While the power consumption is in line with existing server and network processors, the die size is not, he added.
"That's a huge chip, bigger than most of the PC and server processor Intel makes and probably twice the size of many network processors out there, so cost-wise it will be tough for them to be competitive," Gwennap said.
"I don't see where they are getting something significantly better than using a merchant chip," he said. "The good thing for IBM is it leverages their PowerPC infrastructure and software rather than using a MIPS-based chip from Cavium or NetLogic," Gwennap added.
Johnson said IBM has been working on the concept for five years. The first two years IBM Research worked on concepts around extreme multicore processors and emerging workloads. About two years ago that work became a product concept involving members of IBM's chip, systems and software groups.
The chip contains an XML accelerator as well as a regular-expressions processor and several crypto accelerators. It runs a Linux operating system and supports a Linux hypervisor to virtualize all I/O, processor and memory elements.

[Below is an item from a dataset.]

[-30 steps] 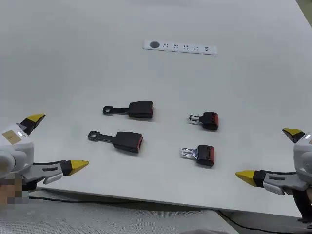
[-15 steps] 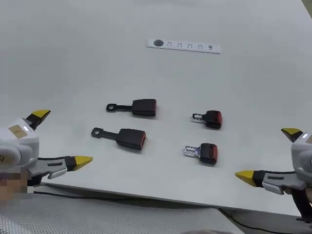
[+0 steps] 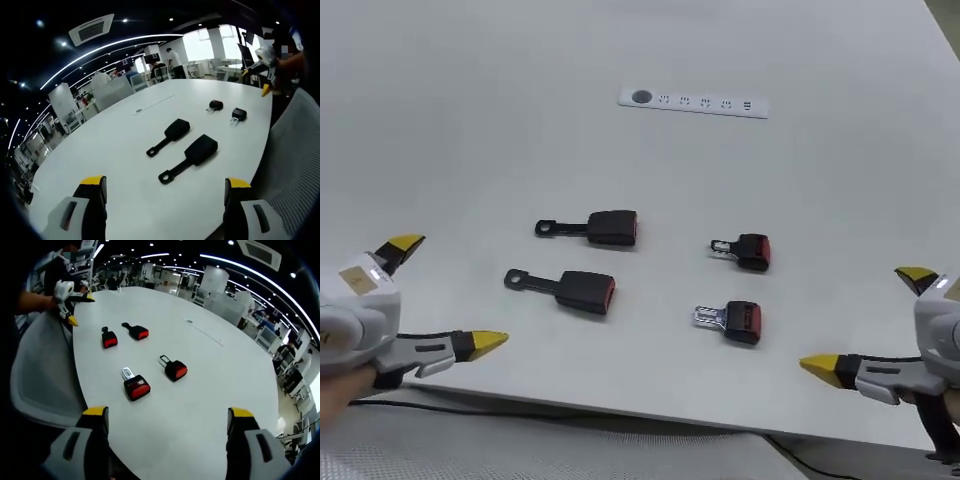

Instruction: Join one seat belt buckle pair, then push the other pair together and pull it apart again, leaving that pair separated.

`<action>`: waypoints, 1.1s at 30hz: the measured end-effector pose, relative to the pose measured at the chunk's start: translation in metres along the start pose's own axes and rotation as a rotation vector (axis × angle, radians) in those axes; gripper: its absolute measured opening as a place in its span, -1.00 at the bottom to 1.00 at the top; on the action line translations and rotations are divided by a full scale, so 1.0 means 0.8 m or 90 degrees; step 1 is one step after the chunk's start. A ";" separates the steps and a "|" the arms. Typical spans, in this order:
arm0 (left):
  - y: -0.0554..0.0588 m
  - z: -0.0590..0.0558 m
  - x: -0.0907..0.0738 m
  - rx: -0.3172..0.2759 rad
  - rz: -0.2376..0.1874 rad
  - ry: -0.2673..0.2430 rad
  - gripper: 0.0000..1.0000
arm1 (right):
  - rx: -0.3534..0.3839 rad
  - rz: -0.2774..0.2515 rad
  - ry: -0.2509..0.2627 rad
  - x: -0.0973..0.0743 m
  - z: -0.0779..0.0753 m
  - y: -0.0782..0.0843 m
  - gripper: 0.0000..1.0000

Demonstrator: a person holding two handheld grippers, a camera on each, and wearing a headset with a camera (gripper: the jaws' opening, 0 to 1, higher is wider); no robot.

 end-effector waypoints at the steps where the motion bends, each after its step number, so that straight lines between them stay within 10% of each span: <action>1: 0.000 -0.001 0.001 0.003 0.002 0.002 0.99 | 0.001 -0.002 0.001 0.000 -0.001 -0.001 1.00; 33: -0.005 -0.005 0.000 0.035 0.006 0.046 0.95 | -0.060 -0.003 0.000 0.000 -0.007 -0.016 0.86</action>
Point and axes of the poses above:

The chip taped out about a week ago. First silicon is expected in about two weeks for testing in already completed systems designs.
Johnson said the design could easily scale from processing 10 to 100 Gbit Ethernet workloads by adding with new process generations more of the existing core and accelerator blocks.
Up to four 16-core chips can be linked in a symmetric multiprocessing system without needing additional bridge chips. Each processor supports up to 8 Mbytes cache and four 10G Ethernet ports.
Johnson was chief architect of IBM's Power4 processor. He also designed IBM's portion of the processor in the Microsoft Xbox 3609 videogame console.